Tanpınar'ın, yaşayarak tanıklık ettiği yirminci yüzyıl, onun deyişiyle insanın mutlu olmaya pek de hakkının kalmadığı ve ayrıca ilginç oluşuyla adlandırması güç bir çağdır. Tanpınar'ın zamandaşı Albert Camus, 14 Aralık 1957'deki bir konuşmasını açarken, "Doğulu bir ermiş, dualarında, kaderin kendisini ilgi çekici bir çağ yaşamaktan alıkoymasını dilermiş. Ermiş olmadığımızdan, kader bizleri korumadı; ilgi çekici bir çağ yaşıyoruz. İlgi çekici, hiç değilse kendisi ile ilgilenmemizi isteyen bir çağ." (Sanatçı ve Çağı, 1965; çev. Yıldırım Keskin) cümleleriyle vurgular yüzyılın bu özel durumunu.
Tanpınar, "bugün" sözüyle karşıladığı yüzyılını, önceki olan "dün" zamanından ayırırken "bugün ile dün arasındaki en büyük fark mutlak fikrinin yıkılmasıdır" der. Tanımlanması ve tartışılması hayli genişlikler gerektiren "mutlak fikri" yıkıldığında ise "acı günlük ekmeğimiz" oluvermiştir artık. Edebiyat kuramcısı Terry Eagleton, edebiyat sanatçısı Tanpınar'ın kaygısıyla yazma gerekçesini, onun 'ıstırap' sözüyle özetler: "Yirminci yüzyılın, hayatın anlamı üstüne pek çok çağdan daha ıstıraplı bir biçimde derin derin düşünmesinin nedenlerinden biri, insan hayatını korkunç derecede değersizleştiren bir çağ olması olabilir. Bu yüzyıl, milyonlarca insanın boş yere ölümüyle tarih tutanaklarına geçen, açık ara en kanlı çağdı. Eğer hayat pratikte bu kadar şiddetli biçimde değersizleştirilirse hayatın anlamının teoride sorgulanması da elbette beklenebilir." (Hayatın Anlamı, 2017; çev. Kutlu Tunca)

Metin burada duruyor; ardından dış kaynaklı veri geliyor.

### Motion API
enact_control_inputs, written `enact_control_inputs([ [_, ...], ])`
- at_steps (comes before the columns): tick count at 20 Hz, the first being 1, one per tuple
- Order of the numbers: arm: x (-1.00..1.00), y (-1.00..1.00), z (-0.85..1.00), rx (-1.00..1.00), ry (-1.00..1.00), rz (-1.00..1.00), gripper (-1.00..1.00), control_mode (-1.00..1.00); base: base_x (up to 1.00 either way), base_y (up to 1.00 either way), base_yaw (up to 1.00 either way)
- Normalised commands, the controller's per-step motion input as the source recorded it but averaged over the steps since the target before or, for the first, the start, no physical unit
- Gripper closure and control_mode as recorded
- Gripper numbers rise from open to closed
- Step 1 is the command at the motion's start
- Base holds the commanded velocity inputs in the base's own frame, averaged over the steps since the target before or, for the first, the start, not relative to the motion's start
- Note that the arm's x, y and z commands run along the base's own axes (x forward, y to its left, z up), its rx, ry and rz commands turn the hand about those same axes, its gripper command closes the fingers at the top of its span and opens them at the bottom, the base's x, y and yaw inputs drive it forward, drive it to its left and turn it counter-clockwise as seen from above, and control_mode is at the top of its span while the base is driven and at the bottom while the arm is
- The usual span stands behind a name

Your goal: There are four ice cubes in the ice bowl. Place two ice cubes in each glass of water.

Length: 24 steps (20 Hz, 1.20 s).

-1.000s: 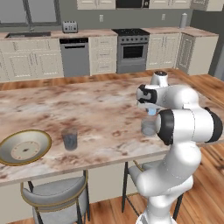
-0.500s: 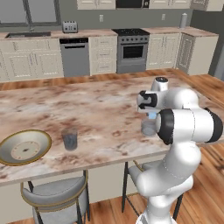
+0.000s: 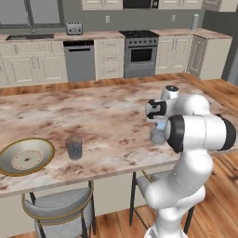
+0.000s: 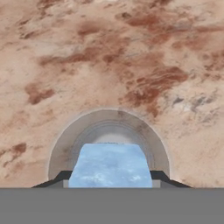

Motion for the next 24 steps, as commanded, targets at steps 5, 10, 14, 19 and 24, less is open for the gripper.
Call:
enact_control_inputs([
  [5,0.02,0.00,-0.02,0.03,0.00,0.00,1.00,-1.00,0.00,0.00,0.00],
  [10,0.00,0.00,0.00,0.01,0.00,0.00,1.00,-1.00,0.00,0.00,0.00],
  [14,0.00,0.00,0.00,0.00,0.00,0.00,-1.00,-1.00,0.00,0.00,0.00],
  [19,0.00,0.00,0.00,0.00,0.00,0.00,-1.00,-1.00,0.00,0.00,0.00],
  [24,0.00,0.00,0.00,0.00,0.00,0.00,-1.00,-1.00,0.00,0.00,0.00],
])
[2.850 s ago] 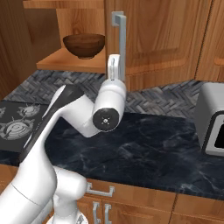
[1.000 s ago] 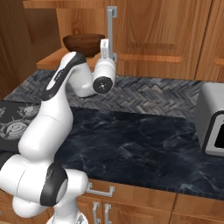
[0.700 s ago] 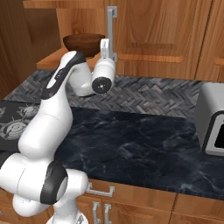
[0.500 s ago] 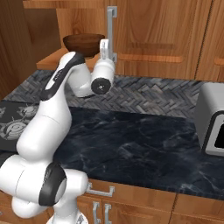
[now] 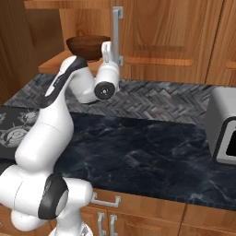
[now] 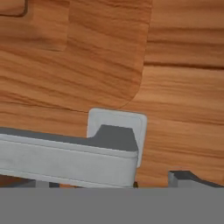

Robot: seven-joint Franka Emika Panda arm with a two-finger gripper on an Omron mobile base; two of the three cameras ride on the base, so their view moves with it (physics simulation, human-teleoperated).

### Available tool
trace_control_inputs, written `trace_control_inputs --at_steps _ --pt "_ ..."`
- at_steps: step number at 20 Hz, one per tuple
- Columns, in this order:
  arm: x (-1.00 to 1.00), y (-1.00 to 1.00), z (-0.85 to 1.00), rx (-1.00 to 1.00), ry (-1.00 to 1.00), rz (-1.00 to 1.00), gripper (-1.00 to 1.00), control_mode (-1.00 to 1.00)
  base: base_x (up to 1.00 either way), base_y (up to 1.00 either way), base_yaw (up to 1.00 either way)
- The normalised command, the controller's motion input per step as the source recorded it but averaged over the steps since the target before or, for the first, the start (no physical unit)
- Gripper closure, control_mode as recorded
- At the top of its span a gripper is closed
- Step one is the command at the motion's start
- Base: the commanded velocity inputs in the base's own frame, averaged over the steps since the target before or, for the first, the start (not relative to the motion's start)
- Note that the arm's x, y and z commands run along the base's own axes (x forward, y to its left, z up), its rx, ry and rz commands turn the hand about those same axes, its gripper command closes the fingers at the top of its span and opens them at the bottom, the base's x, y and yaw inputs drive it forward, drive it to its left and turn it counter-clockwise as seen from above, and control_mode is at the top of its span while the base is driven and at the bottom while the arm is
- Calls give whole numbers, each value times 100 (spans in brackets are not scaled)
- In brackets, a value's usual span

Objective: Open the cabinet. Pick the bowls from the counter and place them in the cabinet. Then close the cabinet.

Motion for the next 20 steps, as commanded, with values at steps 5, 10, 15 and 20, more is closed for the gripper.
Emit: trace_control_inputs --at_steps 5,10,15,20 --pt "-13 28 0 -12 0 0 -100 -100 0 0 0" --pt "-18 37 0 -12 0 0 -100 -100 0 0 0" --pt "-30 32 6 -12 0 0 -100 -100 0 0 0" --pt "-44 12 14 -9 0 0 -100 -100 0 0 0"
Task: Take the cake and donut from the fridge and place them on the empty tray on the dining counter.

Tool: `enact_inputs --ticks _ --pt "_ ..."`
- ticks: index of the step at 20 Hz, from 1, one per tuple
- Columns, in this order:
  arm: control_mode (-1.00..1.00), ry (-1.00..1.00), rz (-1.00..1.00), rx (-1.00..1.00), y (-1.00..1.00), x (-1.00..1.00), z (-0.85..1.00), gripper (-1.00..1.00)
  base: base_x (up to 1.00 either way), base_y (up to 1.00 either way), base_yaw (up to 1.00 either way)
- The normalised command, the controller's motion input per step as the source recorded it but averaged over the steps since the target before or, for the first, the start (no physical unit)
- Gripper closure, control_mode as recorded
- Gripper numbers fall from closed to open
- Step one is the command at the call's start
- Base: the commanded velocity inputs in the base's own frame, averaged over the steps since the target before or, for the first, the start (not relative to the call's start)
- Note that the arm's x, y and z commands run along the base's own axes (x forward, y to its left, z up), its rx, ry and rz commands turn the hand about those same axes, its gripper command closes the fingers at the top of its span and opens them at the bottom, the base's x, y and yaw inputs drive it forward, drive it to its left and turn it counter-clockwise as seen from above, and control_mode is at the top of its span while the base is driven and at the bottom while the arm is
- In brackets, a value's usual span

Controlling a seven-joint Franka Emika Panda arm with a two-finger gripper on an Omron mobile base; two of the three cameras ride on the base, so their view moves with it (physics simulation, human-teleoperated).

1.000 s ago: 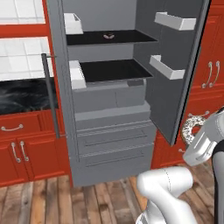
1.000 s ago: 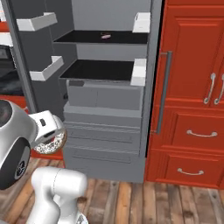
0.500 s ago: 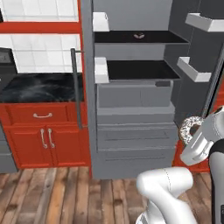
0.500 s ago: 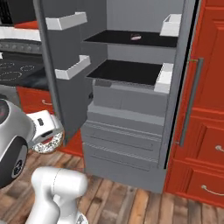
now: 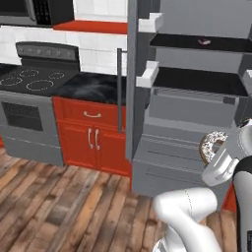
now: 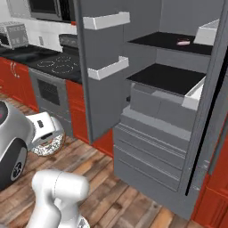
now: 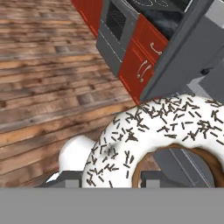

Bu yazımda, beş romanına karşılık ancak on dört öyküsü yayımlanmış Tanpınar'ın Hikâyeler (1983) adlı kitabında toplanan öykülerinden söz edecekken nereden başladım söze. Bunun müsebbibi, "Ne içindeyim zamanın/ Ne de büsbütün dışında" diyen Tanpınar'dan başkası değildir. Çünkü o, dünü iyi bilen ve geleceği de kavrayabilendir lakin tartışmasız, günün/zamanın yazarıdır. Entelektüel sanatçı, estet Tanpınar yolculuğuna çıkacakları, uzun ve bir o kadar da sabırlı bir okuma yolcuğunun beklediğini burada söylemek bile fazla. Her ne kadar Tanpınar, 'bir' kişinin kendi başına okuyup anlayabilme alanından çıkmış ise de dostların işine kolaylık sağlayacak birkaç yazıdan söz edeyim isterim: Ahmet Oktay, "Tanpınar: Bir Tereddüdün Adamı" (Entelektüel Tereddüt, 2003); Berkiz Berksoy, "Bir Entelektüel olarak Tanpınar" (Doğu Batı, Mayıs-Temmuz 2006); Hasan Bülent Kahraman, "Yitirilmiş Zamanın Ardında: Ahmet Hamdi Tanpınar ve Muhafazakâr Modernliğin Estetik Düzlemi" (Doğu Batı, Mayıs-Temmuz 2000); Nurdan Gürbilek, "Kurumuş Pınar, Kör Ayna, Kayıp Şark" (Kör Ayna Kayıp Şark, 2004); Nurdan Gürbilek, "Tanpınar'da Görünmeyen" (Yer Değiştiren Gölge, 2014); Oğuz Demiralp, "Çınar" (Kutup Noktası, 1993). Bu yazılara, Selahattin Hilav ile Hilmi Yavuz arasındaki benzeri az bulunur tartışmaları da eklemeliyim.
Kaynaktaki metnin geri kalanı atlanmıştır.